Analysis of Peeling Mechanism in Annealed Tungsten Silicide Thin Films

Tungsten silicide (WSix) peeling is a noticeable issue from the manufacturing viewpoint, especially as WSix is widely applied in very large scale integrated circuit (VLSI) fabrication as a gate and interconnecting material, even on a 25-nm-node NAND flash device. In this study, we attempt to determine the margin of the Si/W atomic ratios and the mechanism of WSix film peeling after thermal annealing. The use of an as-deposited WSix > 2.0 film and 30 s rapid temperature annealing (RTP) at least 750 °C for a tungsten-rich WSi1.85 film are the minimal conditions for preventing peeling.
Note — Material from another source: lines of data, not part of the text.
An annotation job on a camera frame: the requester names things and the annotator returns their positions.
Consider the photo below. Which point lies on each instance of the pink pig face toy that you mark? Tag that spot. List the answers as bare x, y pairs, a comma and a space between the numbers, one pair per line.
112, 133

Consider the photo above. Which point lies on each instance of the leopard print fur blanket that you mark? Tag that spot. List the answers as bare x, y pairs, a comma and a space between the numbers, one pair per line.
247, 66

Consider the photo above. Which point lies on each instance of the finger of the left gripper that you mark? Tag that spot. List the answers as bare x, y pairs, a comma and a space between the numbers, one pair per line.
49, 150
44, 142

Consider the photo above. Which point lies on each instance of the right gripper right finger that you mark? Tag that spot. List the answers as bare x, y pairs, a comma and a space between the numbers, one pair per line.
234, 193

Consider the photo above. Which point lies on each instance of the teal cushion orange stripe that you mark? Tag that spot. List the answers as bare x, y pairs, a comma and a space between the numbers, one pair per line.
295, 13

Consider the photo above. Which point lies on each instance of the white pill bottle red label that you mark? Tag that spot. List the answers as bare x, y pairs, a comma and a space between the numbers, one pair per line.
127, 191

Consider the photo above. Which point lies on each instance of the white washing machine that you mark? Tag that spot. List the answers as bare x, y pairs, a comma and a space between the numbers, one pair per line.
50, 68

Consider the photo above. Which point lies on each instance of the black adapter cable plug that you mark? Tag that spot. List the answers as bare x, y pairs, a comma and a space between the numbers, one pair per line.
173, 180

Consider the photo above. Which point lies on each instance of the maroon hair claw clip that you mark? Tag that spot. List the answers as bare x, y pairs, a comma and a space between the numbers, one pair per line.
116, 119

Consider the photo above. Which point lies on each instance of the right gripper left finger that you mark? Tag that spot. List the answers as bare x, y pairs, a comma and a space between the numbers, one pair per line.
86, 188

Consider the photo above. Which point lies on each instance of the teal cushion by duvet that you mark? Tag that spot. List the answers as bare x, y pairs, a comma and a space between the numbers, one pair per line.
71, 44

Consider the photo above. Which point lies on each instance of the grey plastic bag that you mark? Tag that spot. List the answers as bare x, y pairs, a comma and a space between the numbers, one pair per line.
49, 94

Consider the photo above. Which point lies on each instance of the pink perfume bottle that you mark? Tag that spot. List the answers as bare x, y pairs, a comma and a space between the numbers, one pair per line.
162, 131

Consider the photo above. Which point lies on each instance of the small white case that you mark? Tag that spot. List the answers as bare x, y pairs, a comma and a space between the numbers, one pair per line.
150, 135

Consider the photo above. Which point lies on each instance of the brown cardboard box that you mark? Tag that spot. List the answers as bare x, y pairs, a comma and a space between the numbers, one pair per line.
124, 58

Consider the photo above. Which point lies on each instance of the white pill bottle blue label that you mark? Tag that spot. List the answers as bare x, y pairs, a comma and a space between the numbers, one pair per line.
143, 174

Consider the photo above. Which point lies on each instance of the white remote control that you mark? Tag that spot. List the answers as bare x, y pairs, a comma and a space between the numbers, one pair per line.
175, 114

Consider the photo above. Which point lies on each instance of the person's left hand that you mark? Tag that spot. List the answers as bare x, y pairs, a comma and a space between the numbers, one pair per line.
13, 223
Moreover, we found that silicon and phosphorus atoms diffuse upward on WSix films, driven out of the underlying doped poly-Si film, while they acquire sufficient thermal budgets based on energy dispersive X-ray (EDX) analysis and secondary-ion mass spectroscopy (SIMS). During this process, the strong mutual interaction and the rough interface formation between the tetragonal phase of WSix and polycrystalline silicon (poly-Si) enhance the adhesion of WSix films. A strong adhesion might reduce the risk of peeling in the subsequent processes.